Ele arregalou um pouco os olhos, fuçando dentro o que responder. Não sabia se queria uma mulher que não fora deflorada por outro. Há qualquer vantagem nisso? Homens de senso prático, homens pragmáticos, homens cum sólido senso instintivo da sobrevivência, que de fato sabem onde o galo canta – e, sobretudo, são convictos de que o galo deve cantar em algum lugar – provavelmente sabem. Passada a surpresa – ou teria sido um choque? –, procurou forjar uma expressão satisfeita fora. Era bom não arriscar – talvez Bete quisesse encenar o ritual da donzela predestinada. Em Minas sempre é bom ter cuidado com essas coisas. Dá de ombros, ainda contrariado, tentando uma autossimulação para se enganar. São detalhes. E detalhes não têm importância. Faz que sim com a cabeça, olhar grudado na porta, concordando com as próprias conclusões.
Não adianta discordar, afinal. Por incrível que possa parecer só chegou a essa conclusão depois de adulto. Não, não adianta discordar de dentro. É inútil. Contraproducente. Doentio. Doloroso. Autoverdugo e autossoldado, a mesma coisa. Resignado, meio chateado com o descaso daquele médico com os pacientes, decide-se. Já que não há campainha, o jeito é bater. Prepara o ânimo, ajeitando, manipulando. Poucas coisas há na vida mais estranhas que bater em porta alheia. Retesa os músculos dos ombros. Vejamos o que temos aqui. Que casa é esta?

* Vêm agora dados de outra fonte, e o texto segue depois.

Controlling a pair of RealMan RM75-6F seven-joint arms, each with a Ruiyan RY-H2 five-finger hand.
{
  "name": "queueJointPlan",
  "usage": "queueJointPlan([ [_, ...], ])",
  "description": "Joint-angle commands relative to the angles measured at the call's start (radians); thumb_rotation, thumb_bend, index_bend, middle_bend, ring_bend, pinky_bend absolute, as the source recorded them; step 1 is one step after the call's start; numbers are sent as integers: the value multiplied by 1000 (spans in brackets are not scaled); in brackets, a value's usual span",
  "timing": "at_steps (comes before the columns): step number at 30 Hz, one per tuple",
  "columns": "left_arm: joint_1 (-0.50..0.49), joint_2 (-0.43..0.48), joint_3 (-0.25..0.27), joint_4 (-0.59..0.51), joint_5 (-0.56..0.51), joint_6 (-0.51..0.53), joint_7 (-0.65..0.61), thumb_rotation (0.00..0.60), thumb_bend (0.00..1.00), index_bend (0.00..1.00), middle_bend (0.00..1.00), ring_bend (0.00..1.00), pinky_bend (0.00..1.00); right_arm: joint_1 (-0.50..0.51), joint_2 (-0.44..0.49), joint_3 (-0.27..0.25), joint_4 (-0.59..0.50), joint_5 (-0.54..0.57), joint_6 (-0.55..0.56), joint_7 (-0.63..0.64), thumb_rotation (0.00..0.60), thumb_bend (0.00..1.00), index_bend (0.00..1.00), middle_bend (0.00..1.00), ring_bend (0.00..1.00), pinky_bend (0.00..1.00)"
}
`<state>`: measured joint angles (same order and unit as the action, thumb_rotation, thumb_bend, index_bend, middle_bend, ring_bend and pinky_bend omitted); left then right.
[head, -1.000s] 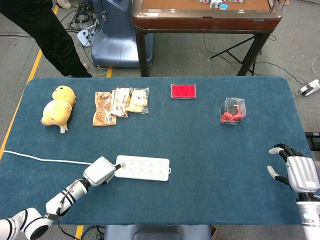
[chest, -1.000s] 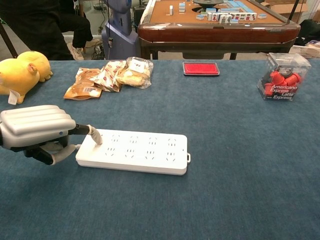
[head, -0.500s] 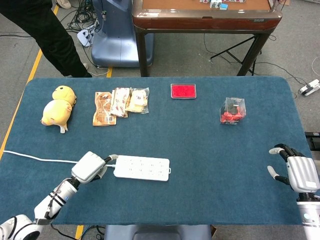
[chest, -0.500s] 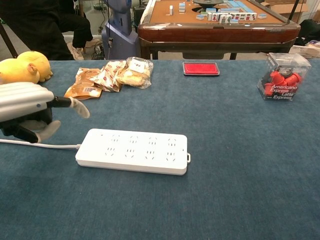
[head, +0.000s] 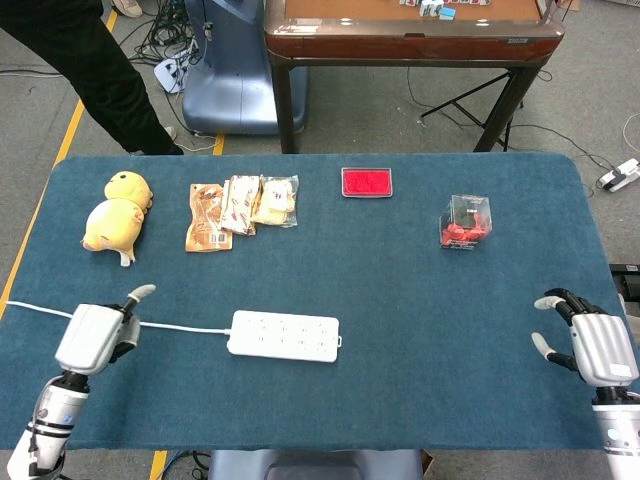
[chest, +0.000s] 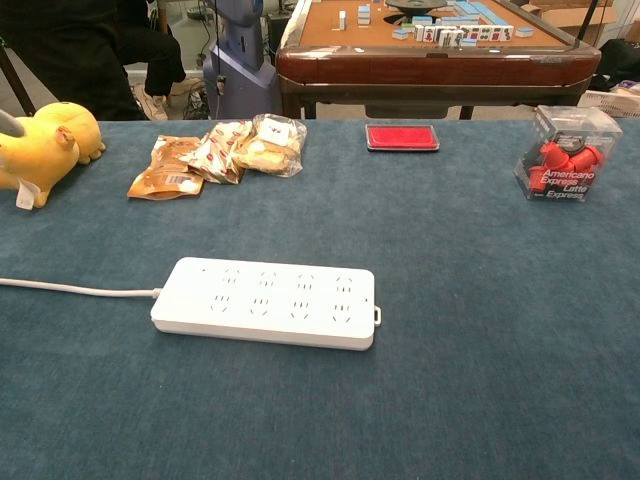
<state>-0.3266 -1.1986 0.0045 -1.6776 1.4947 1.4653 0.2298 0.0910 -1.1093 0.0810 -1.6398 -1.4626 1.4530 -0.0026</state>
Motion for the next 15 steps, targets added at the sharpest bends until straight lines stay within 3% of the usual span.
queueJointPlan([
  [1,74,13,-22,-17,-45,92,30,600,663,265,845,748,998,-1,0,0,2,-4,4,6,600,235,369,296,344,480],
  [7,138,38,-52,-36,-96,166,63,600,662,270,844,749,998,-7,0,-5,6,-10,11,12,600,235,370,296,344,480],
  [15,171,72,-41,-36,-107,144,71,600,663,257,839,742,995,-14,0,-11,1,-17,20,9,600,235,370,296,344,480],
])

O cheiro de mar desaparece por sob o crepitar distante dum incêndio. Terá o céu entrado em combustão? Não, deve ser a fogueira de suas mágoas. Às vezes começam a queimar espontaneamente e de sua existência o único sinal é o crepitar que produzem. Em geral dura até o dia seguinte.
Se empertiga. Levanta o braço. Enrijece os músculos. Fecha o punho. Avança o nó do dedo médio qual um aríete. É nessa preparação gestual que está, prestes a bater na velha e pesada porta da qual, não pode deixar de notar em sua irritante mania estetizante de perfeição, se desprendem múltiplas camadas de esmalte de antigas eras, é nessa preparação gestual que está quando escuta vagamente uns passos descendo a rua. Sente o braço ser puxado como que por um punho invisível. Tímido, consente.
Seja o que for, está certo. Detém o punho no ar. Gira o pescoço para ver quem passa. Por mais alguns segundos, salvo da premência de se decidir.
Sendo mineiro, sua crueldade se limita à mesa. Qual uma barcaça de mil toneladas abarrotada de mil toneladas de suprimentos, constituídos dos alvíssimos queijos de minas, dos ovos de pato e de ganso e das goiabadas iridescentes dos mil quintais de sua infância, aderna se afastando da porta carcomida e gira lentamente em direção à rua. Os passos que escutou são dum rapaz com pinta de roceiro e o olhar vazio dos jecas de inefável solidão que vivem da capina. Cansou de ver em sua aldeia rodeada de montanhas aqueles olhos solitários vagando perdidos em busca de nada, refletindo nada senão uma dor indizível. A dor de ser bovino. O rapaz traz repousada num dos ombros uma enxada. Assim que chega à altura do casarão o capineiro desce seu instrumento de trabalho e se põe a carpir uma touceiras de mato ao longo do meio-fio. Ele apenas olha, tomado de perplexidade.
O tilintar da lâmina de ferro da enxada contra uma ou outra pedra enterrada sob a superfície da rua o traz de volta do barco imenso e pesado, que por instantes se perde em meio a uma neblina.